WIP: Add return_table helper function #1336

willschlitzer · 2021-06-16T06:42:36Z

This is a proof-of-concept pull request for the return_tablehelper function in utils.py. It accepts the default string output of a table from the GMT C API and can return either a string, numpy array, or pandas DataFrame. This is a possible answer for #1318.

Fixes #

Reminders

Run make format and make check to make sure the code follows the style guide.
Add tests for new features or tests that would have caught the bug that you're fixing.
Add new public functions/methods/classes to doc/api/index.rst.
Write detailed docstrings for all functions/methods.
If adding new functionality, add an example to docstrings or tutorials.

Slash Commands

You can write slash commands (/command) in the first line of a comment to perform
specific operations. Supported slash commands are:

/format: automatically format and lint the code
/test-gmt-dev: run full tests on the latest GMT development version

maxrjones · 2021-06-17T15:40:06Z

pygmt/helpers/utils.py

@@ -267,3 +269,48 @@ def args_in_kwargs(args, kwargs):
        If one of the required arguments is in ``kwargs``.
    """
    return any(arg in kwargs for arg in args)
+
+
+def return_table(result, data_format, format_parameter, df_columns):


Looks promising! A few comments:

I think you will need to use this with one of the existing functions so that we can test it out in this PR. In my opinion, grdtrack would be a good option.

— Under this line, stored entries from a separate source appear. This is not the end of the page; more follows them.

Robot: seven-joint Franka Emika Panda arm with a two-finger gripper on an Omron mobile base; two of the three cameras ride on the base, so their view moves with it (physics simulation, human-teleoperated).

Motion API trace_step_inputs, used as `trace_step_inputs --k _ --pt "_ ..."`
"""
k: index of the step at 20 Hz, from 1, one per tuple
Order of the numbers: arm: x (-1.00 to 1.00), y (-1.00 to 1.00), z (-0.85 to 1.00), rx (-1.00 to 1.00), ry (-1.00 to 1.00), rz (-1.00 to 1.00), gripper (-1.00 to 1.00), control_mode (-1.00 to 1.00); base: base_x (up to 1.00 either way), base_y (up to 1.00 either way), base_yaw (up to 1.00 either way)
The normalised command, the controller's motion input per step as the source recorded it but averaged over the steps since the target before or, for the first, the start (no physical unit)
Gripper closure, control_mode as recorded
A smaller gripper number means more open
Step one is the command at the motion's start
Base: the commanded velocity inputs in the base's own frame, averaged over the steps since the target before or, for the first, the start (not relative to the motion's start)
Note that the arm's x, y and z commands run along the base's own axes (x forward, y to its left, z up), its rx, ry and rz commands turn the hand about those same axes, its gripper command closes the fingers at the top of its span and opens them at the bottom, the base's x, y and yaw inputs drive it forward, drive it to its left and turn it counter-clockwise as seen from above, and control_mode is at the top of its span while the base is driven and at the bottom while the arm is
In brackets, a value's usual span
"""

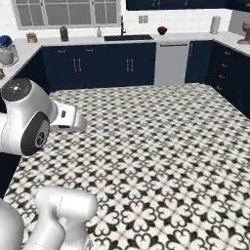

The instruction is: Navigate to the range hood.

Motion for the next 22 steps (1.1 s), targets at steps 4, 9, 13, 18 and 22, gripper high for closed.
trace_step_inputs --k 4,9,13,18,22 --pt "0.00 0.00 0.00 0.00 0.00 0.00 -1.00 1.00 0.00 -0.23 -0.96" --pt "0.00 0.00 0.00 0.00 0.00 0.00 -1.00 1.00 0.00 -0.11 -0.98" --pt "0.00 0.00 0.00 0.00 0.00 0.00 -1.00 1.00 0.24 0.00 -0.87" --pt "0.00 0.00 0.00 0.00 0.00 0.00 -1.00 1.00 0.81 0.00 -0.62" --pt "0.00 0.00 0.00 0.00 0.00 0.00 -1.00 1.00 1.00 0.00 -0.32"
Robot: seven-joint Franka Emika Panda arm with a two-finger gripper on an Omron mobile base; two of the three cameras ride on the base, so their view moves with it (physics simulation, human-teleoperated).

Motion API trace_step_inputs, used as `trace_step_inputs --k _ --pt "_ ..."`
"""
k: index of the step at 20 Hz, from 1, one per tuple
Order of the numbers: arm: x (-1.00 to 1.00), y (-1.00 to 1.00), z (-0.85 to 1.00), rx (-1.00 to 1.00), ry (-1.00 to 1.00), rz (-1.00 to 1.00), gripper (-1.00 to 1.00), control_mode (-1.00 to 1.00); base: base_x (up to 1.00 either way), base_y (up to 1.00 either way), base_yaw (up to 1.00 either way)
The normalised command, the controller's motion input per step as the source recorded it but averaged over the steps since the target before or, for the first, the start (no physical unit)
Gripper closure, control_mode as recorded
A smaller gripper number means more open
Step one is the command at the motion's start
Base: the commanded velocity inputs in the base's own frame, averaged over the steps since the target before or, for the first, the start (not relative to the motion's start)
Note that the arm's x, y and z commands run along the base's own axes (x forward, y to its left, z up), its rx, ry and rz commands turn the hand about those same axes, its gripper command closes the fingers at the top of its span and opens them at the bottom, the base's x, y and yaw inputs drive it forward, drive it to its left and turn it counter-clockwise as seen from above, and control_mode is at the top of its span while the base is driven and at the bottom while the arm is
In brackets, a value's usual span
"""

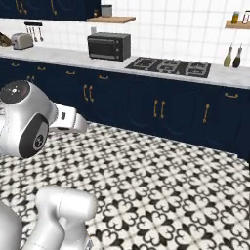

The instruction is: Navigate to the range hood.

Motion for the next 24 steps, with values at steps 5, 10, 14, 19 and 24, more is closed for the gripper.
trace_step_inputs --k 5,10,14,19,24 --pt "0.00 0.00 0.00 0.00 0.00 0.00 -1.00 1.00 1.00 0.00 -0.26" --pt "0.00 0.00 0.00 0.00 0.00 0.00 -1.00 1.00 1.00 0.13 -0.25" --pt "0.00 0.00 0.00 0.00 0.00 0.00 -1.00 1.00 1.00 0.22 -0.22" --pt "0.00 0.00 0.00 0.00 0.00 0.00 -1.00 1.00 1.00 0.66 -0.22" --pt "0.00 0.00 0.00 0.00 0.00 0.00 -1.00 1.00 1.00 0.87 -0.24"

My preference would be to add a format_options parameter for return_table. This could take a list, with defaults values including numpy, pandas, and str. This way, if it doesn't for example make sense to return string values then that could not be given as an option in the individual function documentation/implementation.

table-like options for input are now str or numpy.ndarray or pandas.DataFrame or xarray.Dataset or geopandas.GeoDataFrame. It would be nice if all of these were output options too.

I would prefer a more description argument for requested data format than a|d|s. Something like numpy|pandas|str seems more readable.

I think df_columns needs to be optional.

3. table-like options for input are now `str or numpy.ndarray or pandas.DataFrame or xarray.Dataset or geopandas.GeoDataFrame`. It would be nice if all of these were output options too.

Sounds good; I'll have to get smarter on the last two but I don't see why it should be a problem.

4. I would prefer a more description argument for requested data format than **a**|**d**|**s**. Something like `numpy`|`pandas`|`str` seems more readable.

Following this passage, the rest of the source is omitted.